Among the lines below, take the one holding "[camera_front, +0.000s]", the one holding "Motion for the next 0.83", and all lines between them. Set them down exactly.
*** Entries shown Section Begins ***
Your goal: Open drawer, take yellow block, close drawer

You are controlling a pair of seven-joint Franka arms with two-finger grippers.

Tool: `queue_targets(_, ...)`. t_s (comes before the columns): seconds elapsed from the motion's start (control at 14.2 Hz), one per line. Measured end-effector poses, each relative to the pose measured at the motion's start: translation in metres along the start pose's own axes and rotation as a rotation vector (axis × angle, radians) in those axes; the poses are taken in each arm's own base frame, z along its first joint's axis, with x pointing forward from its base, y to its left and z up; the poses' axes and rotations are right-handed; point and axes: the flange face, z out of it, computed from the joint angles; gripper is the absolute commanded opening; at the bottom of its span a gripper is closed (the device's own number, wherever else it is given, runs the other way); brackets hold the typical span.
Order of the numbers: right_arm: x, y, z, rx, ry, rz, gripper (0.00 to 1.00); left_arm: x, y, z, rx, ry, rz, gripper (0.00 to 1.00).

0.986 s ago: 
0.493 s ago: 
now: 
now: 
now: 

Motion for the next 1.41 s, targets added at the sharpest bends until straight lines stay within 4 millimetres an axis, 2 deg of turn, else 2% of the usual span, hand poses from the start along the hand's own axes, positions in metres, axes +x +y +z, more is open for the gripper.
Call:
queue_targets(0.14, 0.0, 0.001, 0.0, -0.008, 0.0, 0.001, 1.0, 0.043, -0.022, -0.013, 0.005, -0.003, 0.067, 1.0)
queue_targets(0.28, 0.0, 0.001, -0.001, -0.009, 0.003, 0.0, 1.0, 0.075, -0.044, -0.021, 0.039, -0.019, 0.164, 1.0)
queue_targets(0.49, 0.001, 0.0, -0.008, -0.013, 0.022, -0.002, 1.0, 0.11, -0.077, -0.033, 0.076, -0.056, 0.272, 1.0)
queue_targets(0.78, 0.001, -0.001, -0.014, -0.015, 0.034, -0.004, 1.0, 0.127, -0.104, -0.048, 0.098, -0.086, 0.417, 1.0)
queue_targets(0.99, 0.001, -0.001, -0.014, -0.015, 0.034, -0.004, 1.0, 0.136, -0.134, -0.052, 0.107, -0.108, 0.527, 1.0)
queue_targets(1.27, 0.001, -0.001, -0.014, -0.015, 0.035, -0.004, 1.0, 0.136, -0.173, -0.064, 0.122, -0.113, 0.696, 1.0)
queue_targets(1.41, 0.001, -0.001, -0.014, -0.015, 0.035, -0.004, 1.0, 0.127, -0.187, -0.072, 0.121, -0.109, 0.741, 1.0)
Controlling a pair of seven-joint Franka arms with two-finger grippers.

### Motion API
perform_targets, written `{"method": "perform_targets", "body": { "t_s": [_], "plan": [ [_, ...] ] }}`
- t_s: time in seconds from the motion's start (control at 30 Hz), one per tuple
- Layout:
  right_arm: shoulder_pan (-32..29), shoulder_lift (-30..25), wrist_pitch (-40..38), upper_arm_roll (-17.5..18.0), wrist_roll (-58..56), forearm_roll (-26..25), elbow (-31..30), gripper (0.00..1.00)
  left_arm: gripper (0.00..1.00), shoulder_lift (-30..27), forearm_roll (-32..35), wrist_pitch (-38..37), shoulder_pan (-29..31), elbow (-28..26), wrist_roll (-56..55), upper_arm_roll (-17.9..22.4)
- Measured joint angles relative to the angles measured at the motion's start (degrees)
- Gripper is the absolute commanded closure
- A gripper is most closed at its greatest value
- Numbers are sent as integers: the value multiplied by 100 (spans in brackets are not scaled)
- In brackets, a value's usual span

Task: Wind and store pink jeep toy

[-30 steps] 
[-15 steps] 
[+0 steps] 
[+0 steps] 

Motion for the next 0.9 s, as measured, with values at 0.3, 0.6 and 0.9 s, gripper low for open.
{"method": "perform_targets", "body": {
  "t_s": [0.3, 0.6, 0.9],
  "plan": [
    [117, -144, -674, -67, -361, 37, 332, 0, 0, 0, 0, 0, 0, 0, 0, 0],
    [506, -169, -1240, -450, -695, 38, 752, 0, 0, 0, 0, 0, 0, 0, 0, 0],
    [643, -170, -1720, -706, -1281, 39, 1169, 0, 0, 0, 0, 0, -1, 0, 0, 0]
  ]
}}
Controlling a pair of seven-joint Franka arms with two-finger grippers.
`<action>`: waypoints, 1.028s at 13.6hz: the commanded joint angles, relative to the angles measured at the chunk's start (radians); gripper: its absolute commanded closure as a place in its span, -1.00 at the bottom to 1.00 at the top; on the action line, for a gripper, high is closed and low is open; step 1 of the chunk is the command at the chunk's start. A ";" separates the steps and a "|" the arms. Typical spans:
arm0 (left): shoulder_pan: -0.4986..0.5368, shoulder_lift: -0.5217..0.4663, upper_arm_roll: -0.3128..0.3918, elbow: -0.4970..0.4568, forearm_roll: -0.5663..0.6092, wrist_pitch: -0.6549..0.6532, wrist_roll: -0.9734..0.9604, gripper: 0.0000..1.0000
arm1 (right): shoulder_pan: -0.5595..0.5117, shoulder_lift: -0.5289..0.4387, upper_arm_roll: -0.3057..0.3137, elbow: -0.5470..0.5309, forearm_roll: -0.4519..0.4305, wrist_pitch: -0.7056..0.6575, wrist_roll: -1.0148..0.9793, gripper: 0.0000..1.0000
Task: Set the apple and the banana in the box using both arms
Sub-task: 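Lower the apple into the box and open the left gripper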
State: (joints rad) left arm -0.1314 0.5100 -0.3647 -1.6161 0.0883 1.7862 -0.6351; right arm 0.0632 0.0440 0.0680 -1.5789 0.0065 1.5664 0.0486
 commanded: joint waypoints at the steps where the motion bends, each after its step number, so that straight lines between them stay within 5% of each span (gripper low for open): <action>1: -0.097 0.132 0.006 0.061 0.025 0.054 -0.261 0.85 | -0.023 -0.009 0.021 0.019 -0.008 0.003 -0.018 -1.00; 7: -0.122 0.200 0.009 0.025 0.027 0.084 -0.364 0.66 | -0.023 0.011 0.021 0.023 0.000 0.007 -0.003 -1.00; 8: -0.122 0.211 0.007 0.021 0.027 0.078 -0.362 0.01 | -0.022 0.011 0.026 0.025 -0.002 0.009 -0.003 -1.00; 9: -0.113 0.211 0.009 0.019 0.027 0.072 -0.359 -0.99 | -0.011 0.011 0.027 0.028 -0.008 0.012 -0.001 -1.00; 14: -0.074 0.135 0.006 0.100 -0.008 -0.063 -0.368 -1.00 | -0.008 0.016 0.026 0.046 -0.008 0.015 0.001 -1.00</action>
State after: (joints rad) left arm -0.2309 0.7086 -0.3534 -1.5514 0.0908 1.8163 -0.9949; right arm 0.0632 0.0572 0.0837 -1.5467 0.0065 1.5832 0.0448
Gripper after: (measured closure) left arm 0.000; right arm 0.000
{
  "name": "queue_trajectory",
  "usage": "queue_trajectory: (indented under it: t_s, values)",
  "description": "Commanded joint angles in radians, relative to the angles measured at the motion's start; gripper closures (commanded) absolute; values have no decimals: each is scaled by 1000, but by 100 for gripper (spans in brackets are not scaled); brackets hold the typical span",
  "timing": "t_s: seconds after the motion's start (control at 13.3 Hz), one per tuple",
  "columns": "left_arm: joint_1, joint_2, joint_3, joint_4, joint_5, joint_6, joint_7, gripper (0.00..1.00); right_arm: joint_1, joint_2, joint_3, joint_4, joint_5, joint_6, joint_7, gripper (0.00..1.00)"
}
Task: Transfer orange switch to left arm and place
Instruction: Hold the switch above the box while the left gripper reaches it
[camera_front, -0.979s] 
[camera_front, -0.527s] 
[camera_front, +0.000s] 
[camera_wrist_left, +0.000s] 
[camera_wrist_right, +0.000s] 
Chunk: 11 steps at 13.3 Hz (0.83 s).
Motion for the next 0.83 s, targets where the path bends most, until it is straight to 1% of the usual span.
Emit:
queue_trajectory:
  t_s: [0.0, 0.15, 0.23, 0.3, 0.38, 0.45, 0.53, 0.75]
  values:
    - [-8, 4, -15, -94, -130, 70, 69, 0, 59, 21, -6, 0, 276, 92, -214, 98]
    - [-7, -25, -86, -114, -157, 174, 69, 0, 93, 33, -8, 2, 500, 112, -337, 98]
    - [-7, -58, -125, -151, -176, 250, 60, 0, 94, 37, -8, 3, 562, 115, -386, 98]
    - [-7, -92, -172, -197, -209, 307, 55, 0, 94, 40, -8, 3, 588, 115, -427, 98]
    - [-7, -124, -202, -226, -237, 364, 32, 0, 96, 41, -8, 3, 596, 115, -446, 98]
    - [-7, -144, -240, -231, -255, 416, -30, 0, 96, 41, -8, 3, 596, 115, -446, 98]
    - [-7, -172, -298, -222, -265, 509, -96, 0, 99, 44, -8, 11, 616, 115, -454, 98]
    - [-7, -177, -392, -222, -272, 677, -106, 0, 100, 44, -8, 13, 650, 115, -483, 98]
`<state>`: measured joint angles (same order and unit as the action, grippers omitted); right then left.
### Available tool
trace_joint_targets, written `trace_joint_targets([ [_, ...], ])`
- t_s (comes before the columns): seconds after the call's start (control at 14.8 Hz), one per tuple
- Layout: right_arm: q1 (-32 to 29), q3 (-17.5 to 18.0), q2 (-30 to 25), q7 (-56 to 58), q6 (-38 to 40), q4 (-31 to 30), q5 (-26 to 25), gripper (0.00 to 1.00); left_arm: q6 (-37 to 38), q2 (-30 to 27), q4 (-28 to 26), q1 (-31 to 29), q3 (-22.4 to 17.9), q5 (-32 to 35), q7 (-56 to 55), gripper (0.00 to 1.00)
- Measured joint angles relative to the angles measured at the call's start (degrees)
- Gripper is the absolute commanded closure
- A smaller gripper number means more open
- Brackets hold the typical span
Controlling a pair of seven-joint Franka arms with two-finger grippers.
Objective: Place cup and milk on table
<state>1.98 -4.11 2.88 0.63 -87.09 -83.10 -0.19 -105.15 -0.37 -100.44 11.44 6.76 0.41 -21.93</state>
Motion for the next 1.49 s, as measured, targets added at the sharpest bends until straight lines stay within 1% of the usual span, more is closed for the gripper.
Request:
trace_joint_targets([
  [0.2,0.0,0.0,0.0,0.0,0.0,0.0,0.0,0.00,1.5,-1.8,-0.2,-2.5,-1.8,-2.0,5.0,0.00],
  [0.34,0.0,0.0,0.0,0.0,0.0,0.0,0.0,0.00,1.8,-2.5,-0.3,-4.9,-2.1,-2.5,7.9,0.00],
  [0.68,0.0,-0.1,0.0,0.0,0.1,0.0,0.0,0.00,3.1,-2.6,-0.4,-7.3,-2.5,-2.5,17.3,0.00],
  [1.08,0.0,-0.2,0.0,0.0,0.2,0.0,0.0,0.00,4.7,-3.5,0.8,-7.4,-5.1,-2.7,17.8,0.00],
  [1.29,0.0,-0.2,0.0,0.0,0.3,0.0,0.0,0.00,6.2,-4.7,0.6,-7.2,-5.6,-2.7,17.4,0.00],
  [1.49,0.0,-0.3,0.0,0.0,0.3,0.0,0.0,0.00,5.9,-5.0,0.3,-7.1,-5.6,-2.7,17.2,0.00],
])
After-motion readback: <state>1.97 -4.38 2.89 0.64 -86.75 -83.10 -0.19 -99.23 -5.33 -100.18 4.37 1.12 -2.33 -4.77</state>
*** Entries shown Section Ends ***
§ Reply:
[camera_front, +0.000s] 
[camera_wrist_left, +0.000s] 
[camera_wrist_right, +0.000s] 
Chunk: 11 steps at 13.3 Hz (0.83 s).
Motion for the next 0.83 s, targets where the path bends most, until it is straight to 1% of the usual span.

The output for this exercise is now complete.